What are we going to do with the Intergovernmental Panel on Climate Change?
The panel got itself in major trouble a few weeks ago when it admitted a major goof, that it included a detail in its 2007 report saying the Himalayan glaciers could melt by 2035, which is a huge exaggeration. Chief Rajendra Pachauri stood by the report as a whole as a sound piece of research, and indeed the first section of the four-part series, which is about physics of anthropogenic climate change, has seen no errors surface. That section laid out the evidence that human activities are boosting carbon dioxide levels in the air and are therefore warming the planet. But four mistakes have been discovered in the second report, which attempts to explain how global warming might affect daily life around the world [Christian Science Monitor].

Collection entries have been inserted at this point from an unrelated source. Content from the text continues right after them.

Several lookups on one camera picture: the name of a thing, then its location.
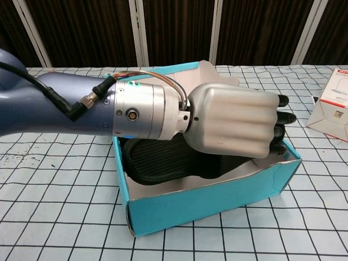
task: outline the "silver robot hand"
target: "silver robot hand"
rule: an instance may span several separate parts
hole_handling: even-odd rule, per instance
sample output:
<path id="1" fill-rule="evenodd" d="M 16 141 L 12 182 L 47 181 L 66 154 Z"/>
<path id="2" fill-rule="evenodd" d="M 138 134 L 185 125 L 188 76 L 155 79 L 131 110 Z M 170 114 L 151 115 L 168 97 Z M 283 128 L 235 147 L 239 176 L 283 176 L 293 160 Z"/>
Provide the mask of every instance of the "silver robot hand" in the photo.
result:
<path id="1" fill-rule="evenodd" d="M 0 60 L 25 70 L 2 50 Z M 64 73 L 38 79 L 71 104 L 104 80 Z M 200 152 L 264 158 L 275 147 L 281 154 L 284 124 L 296 119 L 277 112 L 279 105 L 288 103 L 284 97 L 209 83 L 189 95 L 189 107 L 183 111 L 178 93 L 170 87 L 119 80 L 103 100 L 72 122 L 31 84 L 0 69 L 0 135 L 58 132 L 170 140 L 182 132 L 188 145 Z"/>

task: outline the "blue cardboard box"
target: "blue cardboard box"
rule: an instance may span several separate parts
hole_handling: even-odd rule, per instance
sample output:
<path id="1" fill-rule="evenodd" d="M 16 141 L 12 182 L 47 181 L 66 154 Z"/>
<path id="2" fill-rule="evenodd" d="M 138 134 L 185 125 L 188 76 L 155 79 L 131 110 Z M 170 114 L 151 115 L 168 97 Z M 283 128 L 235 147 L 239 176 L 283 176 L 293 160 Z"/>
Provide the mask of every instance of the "blue cardboard box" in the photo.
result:
<path id="1" fill-rule="evenodd" d="M 300 155 L 287 143 L 288 153 L 249 161 L 217 179 L 186 177 L 145 186 L 122 168 L 117 137 L 113 138 L 120 195 L 130 232 L 150 234 L 192 220 L 279 194 L 300 165 Z"/>

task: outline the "open box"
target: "open box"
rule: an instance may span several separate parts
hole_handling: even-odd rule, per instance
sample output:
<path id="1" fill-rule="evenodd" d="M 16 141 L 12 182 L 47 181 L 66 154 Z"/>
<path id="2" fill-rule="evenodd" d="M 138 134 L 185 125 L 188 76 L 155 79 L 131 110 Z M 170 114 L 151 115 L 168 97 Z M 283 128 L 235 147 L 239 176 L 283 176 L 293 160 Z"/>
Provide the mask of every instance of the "open box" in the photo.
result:
<path id="1" fill-rule="evenodd" d="M 180 82 L 188 93 L 204 82 L 238 85 L 238 79 L 219 76 L 205 61 L 156 71 L 171 73 L 170 77 Z M 159 84 L 150 78 L 137 80 Z M 216 179 L 190 176 L 146 186 L 134 182 L 123 171 L 120 143 L 113 137 L 120 195 L 129 230 L 134 236 L 146 235 L 279 194 L 301 162 L 300 155 L 284 143 L 288 148 L 285 155 L 248 161 Z"/>

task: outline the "metal cylinder connector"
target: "metal cylinder connector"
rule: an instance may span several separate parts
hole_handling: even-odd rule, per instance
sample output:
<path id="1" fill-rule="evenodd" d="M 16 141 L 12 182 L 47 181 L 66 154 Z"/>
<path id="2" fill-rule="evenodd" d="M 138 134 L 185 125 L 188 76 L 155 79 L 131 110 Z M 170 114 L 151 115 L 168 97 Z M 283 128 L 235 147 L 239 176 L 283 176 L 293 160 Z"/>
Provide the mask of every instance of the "metal cylinder connector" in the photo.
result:
<path id="1" fill-rule="evenodd" d="M 136 109 L 129 109 L 127 111 L 127 117 L 130 121 L 136 121 L 139 117 L 139 113 Z"/>

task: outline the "table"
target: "table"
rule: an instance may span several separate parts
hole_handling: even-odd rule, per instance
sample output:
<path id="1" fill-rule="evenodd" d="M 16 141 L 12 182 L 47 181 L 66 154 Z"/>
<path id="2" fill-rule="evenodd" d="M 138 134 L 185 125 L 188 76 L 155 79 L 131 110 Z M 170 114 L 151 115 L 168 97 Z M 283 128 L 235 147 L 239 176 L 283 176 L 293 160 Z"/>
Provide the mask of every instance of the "table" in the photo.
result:
<path id="1" fill-rule="evenodd" d="M 348 143 L 305 127 L 334 68 L 217 66 L 240 85 L 289 96 L 286 139 L 303 163 L 281 195 L 134 239 L 111 137 L 0 138 L 0 260 L 348 260 Z M 88 76 L 127 68 L 29 68 Z"/>

The IPCC’s errors have given ammunition to deniers of global warming, especially U.S. politicians who have spent the recent batch of snowstorms beating their chests over how wrong climate scientists must be for there to be a blizzard in February. (Though to be fair, and in recognition of the fact that all politicians are opportunists, people on the other side have blamed single storms like Hurricane Katrina on climate change, which is just as silly.) So, to save some face for climate science, several scientists have proposed ways to fix the IPCC in this week’s issue of the journal Nature:
1. Split Into Three Panels
The University of East Anglia’s Mike Hulme proposed breaking up the IPCC into three: one group for science, one to evaluate how climate change could alter various regions of the globe, and one to debate policy options. Says Hulme: “This restructuring would allow clearer distinctions to be made in areas that have been troublesome for the IPCC: assessments of published knowledge versus policy analysis and evaluation; the globalized physical sciences versus more geographically and culturally nuanced knowledge; a one-size, top-down model of ownership and governance versus more inclusive, representative and regionally varying forms of governance.”
2. Make it Independent
For German researcher Eduardo Zorita, it’s not just the IPCC’s mistakes that make it lose public trust, it’s the fact that it’s full of government nominees that occupy “a blurred space between science and politics,” and work under unmanageable stress and deadlines. Zorita says the a climate body ought to be more like the US Congressional Budget Office—accountable, but independent.